About this Resource
    Resource Category:
  • Concepts
  • Methods
  • Datasets
  • Examples

Geo-Refer logo Geographical Referencing Learning Resources

Correctly Formatting Postcodes

Most computer applications which use postcodes will require the codes to be formatted in a particular way in order to operate correctly. Unfortunately there are multiple ways of writing postcodes in common usage, including several common errors, which are readily interpretable to the human eye but which will cause automated matching of postcodes to fail.

"SO17 1BJ" is a full, correct, unit postcode. It contains eight characters altogether, one of which is a space separating the incode ("SO17")and outcode ("1BJ") parts.

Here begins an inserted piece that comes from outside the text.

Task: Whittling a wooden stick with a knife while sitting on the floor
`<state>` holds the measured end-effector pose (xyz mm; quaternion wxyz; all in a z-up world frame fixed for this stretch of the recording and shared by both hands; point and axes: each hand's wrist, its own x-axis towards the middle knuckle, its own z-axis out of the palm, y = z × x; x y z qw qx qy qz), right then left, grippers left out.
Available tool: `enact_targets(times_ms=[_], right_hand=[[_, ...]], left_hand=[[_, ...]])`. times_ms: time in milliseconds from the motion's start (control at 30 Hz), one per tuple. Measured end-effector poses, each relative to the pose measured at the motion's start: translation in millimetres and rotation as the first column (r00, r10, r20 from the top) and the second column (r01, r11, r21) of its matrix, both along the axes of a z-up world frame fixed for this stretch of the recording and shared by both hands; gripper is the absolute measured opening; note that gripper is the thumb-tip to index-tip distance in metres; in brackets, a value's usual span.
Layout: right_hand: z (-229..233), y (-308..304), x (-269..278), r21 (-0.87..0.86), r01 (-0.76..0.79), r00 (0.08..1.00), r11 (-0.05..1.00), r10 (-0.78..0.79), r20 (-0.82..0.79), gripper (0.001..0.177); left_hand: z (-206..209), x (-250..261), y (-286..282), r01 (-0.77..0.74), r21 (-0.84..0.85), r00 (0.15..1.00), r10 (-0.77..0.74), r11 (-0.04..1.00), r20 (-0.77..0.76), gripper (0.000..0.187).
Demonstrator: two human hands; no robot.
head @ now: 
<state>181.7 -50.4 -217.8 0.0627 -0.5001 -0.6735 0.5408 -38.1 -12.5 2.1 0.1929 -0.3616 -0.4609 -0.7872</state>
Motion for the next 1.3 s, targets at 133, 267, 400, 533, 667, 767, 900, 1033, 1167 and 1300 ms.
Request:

"SO171BJ" is a variant of this code which is technically correct but which contains only seven characters, with no space. Both seven and eight character versions are widely used.

The following are all variants of the same postcode which are close enough to the correct version that they would probably be correctly delivered by the postal service. However, none of them is technically correct and none would automatically match the correct version using general purpose office or statistical software. They illustrate problems of incorrect spacing, inconsistent letter case ("J" and "j") and substitution of similar characters ("I" and "1", "O" and "0"). These types of error occur most frequently when the original data were entered by hand and have not been subsequently cleaned or validated.

  • "S0171BJ"
  • "SOI7 1BJ"
  • "SO17 IBJ"
  • "S0I7 IBJ"
  • "SO I7 Ibj"
  • "So17IBJ"
  • "S017 1BJ"
  • "SO1 71BJ"

For those with large quantities of data to process, there is a range of commercial services on offer whereby computer-readable postcode lists can be cleaned and correctly formatted using specialist software - this is primarily intended for those preparing large mailshots. The detailed rules for determining whether a UK postcode is valid are complex and require a checklist of all the characters which are valid in each position of the code. It is unlikely that the research user who does not have a repeated need to match large postcode lists will wish to become involved in this level of checking, which will also necessitate programming skills.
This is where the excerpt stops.